Every day, there’s a question that rolls around under my skin, and makes me nearly crazy with its implications, its insinuations, its persistence. It’s a simple question – not much to it, really. This inquest contains only two words. Nevertheless, it squirrels around every fiber of my being until I finally sit in front of my computer and allow it to be asked, and then ponder the answers that follow. This simple question?
What If … ?
What If …?
It’s a writer’s question. What If is what sets a writer’s hair on fire. It’s the beginning of every story, and it’s what keeps that story rolling until there are no more What Ifs to ask.
What If … ? – two words, followed by a magical pause that begs to be finished. What If … there was a mischievous flying boy who refused to grow up? (J.M. Barrie’s Peter Pan, of course) What If … a man is forced to spend the night at a dreary castle, and during the night, suffers a terrifying dream of a woman who pleads to be admitted in from the outside? (Emily Bronte’s Wuthering Heights) What If … a nerdish boy buys a strange car with an evil mind, and the boy’s nature begins to change until it matches the car’s thoughts? (Stephen King’s Christine)
Every work of fiction besets its writer with that simple, but profound question of What If. We walk every day with that question beleaguering us, following us around until we find the courage to ponder and wonder. It’s only when we refuse to sit down and think of answers … of possibilities … of stories … do we fail ourselves as writers.
We are people gifted with the imagination to answer the What Ifs that others dare not ask, but nevertheless, beg to have answered. Every story written begins with the premise of those two simple words. In its own way, every story ends with at least some sort of resolution and the satisfaction of so many answered What Ifs.

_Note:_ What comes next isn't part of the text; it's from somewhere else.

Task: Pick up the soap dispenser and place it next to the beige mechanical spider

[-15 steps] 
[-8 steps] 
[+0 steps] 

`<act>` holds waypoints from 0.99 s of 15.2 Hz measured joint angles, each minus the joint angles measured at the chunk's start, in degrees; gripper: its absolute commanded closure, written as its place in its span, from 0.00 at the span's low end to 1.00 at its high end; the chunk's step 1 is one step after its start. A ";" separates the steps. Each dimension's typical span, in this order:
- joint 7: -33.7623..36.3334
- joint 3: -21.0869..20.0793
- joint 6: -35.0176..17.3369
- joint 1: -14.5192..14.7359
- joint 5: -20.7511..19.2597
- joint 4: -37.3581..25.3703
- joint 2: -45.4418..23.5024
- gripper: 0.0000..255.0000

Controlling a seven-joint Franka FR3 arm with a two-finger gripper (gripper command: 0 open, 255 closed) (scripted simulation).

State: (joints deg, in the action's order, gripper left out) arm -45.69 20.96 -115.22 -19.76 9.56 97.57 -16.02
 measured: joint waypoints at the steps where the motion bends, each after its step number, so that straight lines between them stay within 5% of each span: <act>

I noticed this morning that I have seven books I’m currently reading. Seven! Other than thinking I’m just another zany and insatiable reader, I realize that juggling all these stories concurrently gives me something I crave – the constant challenge of all those marvelous, wondrous, magical What Ifs.
I’ll end today with my wish for every writer: May we all be plagued by our own writer’s What Ifs until we imagine the answers … and thus, our stories!